FTP works this way: it has a notion of a “working directory” that stays constant over the course of a session unless you change it. You might log in to an FTP server, cd to a certain directory, and get a file from that directory. You can get another file from the same directory, without having to issue a second cd command. Why doesn’t HTTP support this?
State would make individual HTTP requests simpler, but it would make the HTTP protocol much more complicated. An FTP client is much more complicated than an HTTP client, precisely because the session state must be kept in sync between client and server. This is a complex task even over a reliable network, which the Internet is not.
To eliminate state from a protocol is to eliminate a lot of failure conditions. The server never has to worry about the client timing out, because no interaction lasts longer than a single request. The server never loses track of “where” each client is in the application, because the client sends all neccessary information with each request. The client never ends up performing an action in the wrong “working directory” due to the server keeping some state around without telling the client.

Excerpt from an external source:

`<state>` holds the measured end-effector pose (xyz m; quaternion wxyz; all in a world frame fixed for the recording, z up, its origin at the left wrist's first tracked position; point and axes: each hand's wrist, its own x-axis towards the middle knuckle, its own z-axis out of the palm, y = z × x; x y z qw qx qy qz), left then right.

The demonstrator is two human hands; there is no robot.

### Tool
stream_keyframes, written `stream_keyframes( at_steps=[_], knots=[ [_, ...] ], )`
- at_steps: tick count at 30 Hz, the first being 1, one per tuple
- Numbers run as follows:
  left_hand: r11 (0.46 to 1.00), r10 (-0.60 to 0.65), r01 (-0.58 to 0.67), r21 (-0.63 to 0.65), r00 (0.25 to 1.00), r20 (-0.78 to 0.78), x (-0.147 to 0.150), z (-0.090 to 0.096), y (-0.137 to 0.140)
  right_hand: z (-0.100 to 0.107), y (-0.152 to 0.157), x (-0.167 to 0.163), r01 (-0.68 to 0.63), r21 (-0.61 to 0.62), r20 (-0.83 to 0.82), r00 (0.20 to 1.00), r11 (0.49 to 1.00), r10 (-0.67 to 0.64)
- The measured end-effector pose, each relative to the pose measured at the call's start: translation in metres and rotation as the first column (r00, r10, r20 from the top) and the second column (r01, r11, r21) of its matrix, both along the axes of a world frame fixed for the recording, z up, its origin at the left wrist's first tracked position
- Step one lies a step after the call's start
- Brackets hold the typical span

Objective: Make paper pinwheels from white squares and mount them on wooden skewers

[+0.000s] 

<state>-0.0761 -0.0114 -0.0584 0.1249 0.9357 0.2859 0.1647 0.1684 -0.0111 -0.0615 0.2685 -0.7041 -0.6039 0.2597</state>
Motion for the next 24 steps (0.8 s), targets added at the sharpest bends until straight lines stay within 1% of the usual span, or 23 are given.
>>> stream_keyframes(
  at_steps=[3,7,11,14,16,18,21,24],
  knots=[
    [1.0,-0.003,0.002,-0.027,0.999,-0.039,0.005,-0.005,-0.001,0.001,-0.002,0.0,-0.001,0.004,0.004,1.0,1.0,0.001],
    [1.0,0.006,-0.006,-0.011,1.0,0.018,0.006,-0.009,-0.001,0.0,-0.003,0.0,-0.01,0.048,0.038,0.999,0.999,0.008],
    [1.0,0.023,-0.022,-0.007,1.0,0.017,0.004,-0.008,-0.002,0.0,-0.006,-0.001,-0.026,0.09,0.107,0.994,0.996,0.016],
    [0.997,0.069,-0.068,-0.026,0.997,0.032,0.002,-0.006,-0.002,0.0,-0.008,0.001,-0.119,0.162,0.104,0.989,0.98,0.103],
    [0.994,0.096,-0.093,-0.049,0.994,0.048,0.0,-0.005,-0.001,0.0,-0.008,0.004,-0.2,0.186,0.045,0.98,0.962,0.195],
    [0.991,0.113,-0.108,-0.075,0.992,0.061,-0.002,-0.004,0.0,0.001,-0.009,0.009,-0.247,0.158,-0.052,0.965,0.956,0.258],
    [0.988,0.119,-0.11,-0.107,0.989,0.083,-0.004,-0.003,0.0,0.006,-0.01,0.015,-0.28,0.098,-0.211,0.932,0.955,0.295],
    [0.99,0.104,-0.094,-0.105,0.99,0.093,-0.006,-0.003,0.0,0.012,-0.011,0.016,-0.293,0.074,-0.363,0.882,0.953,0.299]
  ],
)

Statelessness also brings new features. It’s easier to distribute a stateless application across load-balanced servers. Since no two requests depend on each other, they can be handled by two different servers that never coordinate with each other. Scaling up is as simple as plugging more servers into the load balancer. A stateless application is also easy to cache: a piece of software can decide whether or not to cache the result of an HTTP request just by looking at that one request. There’s no nagging uncertainty that state from a previous request might affect the cacheability of this one.
The client benefits from statelessness as well. A client can process the “mice” directory up to page 50, bookmark /search?q=mice&start=50, and come back a week later without having to grind through dozens of predecessor states. A URI that works when you’re hours deep into an HTTP session will work the same way as the first URI sent in a new session.

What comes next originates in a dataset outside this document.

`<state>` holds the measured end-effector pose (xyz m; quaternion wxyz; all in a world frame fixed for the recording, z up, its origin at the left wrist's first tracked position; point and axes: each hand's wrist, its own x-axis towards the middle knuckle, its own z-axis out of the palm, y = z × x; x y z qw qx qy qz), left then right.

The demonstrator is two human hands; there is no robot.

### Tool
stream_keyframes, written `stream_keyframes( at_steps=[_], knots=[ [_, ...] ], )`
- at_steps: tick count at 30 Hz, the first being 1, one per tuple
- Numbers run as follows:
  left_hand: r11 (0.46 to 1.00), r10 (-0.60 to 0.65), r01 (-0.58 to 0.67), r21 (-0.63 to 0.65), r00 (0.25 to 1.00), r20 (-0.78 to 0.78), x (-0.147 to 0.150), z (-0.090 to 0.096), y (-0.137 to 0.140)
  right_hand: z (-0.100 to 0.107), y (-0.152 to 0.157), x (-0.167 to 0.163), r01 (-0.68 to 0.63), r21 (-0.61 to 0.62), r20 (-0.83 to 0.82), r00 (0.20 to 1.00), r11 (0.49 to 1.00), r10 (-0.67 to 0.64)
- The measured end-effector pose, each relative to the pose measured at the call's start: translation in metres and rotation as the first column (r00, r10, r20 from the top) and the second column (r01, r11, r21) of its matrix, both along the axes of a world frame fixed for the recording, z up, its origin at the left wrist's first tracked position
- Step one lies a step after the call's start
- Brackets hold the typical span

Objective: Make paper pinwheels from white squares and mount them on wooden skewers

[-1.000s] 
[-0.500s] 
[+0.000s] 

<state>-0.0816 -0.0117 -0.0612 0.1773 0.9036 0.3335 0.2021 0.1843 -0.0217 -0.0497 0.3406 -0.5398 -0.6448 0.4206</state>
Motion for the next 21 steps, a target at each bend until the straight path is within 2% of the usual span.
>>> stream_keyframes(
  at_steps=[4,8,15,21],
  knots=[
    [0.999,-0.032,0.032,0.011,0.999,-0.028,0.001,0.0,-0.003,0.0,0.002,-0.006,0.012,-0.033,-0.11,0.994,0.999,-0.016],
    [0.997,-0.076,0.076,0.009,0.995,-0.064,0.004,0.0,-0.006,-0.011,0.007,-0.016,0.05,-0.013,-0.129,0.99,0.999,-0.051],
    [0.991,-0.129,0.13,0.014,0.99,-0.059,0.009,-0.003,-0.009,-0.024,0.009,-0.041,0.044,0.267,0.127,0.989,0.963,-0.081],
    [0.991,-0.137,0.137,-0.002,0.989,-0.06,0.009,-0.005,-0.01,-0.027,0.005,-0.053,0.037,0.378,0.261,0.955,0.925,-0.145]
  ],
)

To make your service addressabile you have to put in some work, dissect your application’s data into sets of resources. HTTP is an intrinsically stateless protocol, so when you write web services, you get statelessness by default. You have to do something to break it.

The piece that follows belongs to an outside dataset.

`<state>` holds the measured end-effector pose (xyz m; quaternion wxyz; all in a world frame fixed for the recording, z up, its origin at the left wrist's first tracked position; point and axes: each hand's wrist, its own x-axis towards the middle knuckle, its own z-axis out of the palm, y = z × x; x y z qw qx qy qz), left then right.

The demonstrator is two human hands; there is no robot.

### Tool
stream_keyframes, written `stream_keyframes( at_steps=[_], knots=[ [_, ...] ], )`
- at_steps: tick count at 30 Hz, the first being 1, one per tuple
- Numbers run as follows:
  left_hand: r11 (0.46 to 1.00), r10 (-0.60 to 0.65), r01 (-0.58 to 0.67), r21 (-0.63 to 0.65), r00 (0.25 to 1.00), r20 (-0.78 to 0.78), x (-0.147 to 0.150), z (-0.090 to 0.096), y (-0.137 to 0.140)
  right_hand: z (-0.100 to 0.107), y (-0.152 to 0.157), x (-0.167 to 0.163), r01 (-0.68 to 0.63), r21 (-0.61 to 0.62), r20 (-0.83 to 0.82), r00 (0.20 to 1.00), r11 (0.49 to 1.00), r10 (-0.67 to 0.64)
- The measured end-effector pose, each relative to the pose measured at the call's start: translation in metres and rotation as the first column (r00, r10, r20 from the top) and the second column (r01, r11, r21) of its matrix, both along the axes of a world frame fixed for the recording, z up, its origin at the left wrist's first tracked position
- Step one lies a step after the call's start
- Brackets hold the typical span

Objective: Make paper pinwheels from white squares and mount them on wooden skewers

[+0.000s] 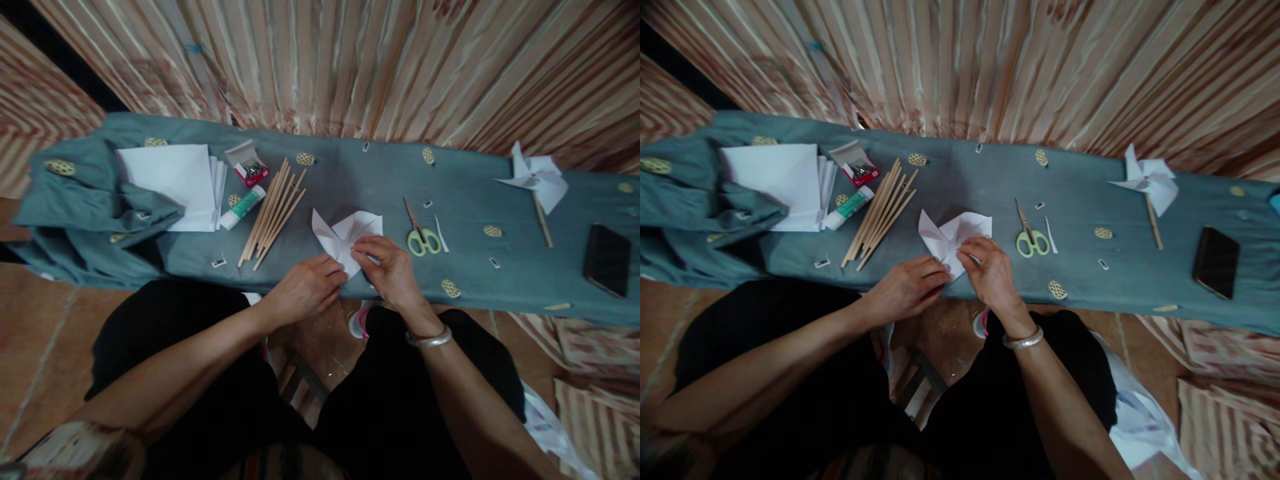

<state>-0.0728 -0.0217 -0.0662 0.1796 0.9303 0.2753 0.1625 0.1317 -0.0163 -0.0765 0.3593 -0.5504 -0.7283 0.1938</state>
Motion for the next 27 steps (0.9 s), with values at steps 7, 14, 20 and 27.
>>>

The most common way to break statelessness is to use your framework’s version of HTTP sessions. The first time a user visits your site, he gets a unique string that identifies his session with the site. The string may be kept in a cookie, or the site may propagate a unique string through all the URIs it serves a particular client. Here’s an session cookie being set by a Rails application:
The important thing is, that nonsensical hex or decimal number is not the state. It’s a key into a data structure on the server, and the data structure contains the state. There’s nothing unRESTful about stateful URIs: that’s how the server communicates possible next states to the client. However, there is something unRESTful about cookies, as I discuss in “The Trouble with Cookies.” To use a web browser analogy, cookies break a web service client’s back button.
Think of the query variable start=10 in a URI, embedded in an HTML page served by the Google search engine. That’s the server sending a possible next state to the client.
But those URIs need to contain the state, not just provide a key to state stored on the server. start=10 means something on its own, and PHPSESSID=27314962133 doesn’t. RESTfulness requires that the state stay on the client side, and be transmitted to the server for every request that needs it. The server can nudge the client toward new states, by sending stateful links for the client to follow, but it can’t keep any state of its own.